◆ **What you have to do**:
Repeat verbatim, and only, the lines of the data below, beginning at the line that contains "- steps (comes" and stopping after the line that contains "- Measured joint".
+ + +
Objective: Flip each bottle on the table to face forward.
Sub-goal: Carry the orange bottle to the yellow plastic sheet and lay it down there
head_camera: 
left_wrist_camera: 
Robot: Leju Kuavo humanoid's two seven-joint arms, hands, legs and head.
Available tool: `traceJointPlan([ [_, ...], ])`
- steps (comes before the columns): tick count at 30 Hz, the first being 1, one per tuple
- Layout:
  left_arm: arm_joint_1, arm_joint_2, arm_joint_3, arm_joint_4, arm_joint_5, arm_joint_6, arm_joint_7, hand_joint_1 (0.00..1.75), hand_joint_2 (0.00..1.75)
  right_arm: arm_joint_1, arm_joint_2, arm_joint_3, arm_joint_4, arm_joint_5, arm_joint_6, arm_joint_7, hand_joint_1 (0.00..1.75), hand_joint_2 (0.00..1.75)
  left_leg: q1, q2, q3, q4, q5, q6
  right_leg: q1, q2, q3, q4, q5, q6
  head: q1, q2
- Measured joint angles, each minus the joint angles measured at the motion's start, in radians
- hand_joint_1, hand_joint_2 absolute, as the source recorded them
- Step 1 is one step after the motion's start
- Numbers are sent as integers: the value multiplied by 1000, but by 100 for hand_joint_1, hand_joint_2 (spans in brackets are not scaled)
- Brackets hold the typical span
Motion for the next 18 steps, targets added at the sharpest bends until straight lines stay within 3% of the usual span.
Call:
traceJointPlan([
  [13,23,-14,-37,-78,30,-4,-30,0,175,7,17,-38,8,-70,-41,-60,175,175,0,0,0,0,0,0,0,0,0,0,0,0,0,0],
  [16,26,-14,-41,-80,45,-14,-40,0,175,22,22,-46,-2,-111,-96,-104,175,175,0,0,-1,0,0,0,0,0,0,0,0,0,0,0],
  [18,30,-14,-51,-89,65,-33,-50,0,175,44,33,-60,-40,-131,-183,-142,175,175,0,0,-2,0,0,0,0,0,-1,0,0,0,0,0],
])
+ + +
◆ **Answer box**:
- steps (comes before the columns): tick count at 30 Hz, the first being 1, one per tuple
- Layout:
  left_arm: arm_joint_1, arm_joint_2, arm_joint_3, arm_joint_4, arm_joint_5, arm_joint_6, arm_joint_7, hand_joint_1 (0.00..1.75), hand_joint_2 (0.00..1.75)
  right_arm: arm_joint_1, arm_joint_2, arm_joint_3, arm_joint_4, arm_joint_5, arm_joint_6, arm_joint_7, hand_joint_1 (0.00..1.75), hand_joint_2 (0.00..1.75)
  left_leg: q1, q2, q3, q4, q5, q6
  right_leg: q1, q2, q3, q4, q5, q6
  head: q1, q2
- Measured joint angles, each minus the joint angles measured at the motion's start, in radians

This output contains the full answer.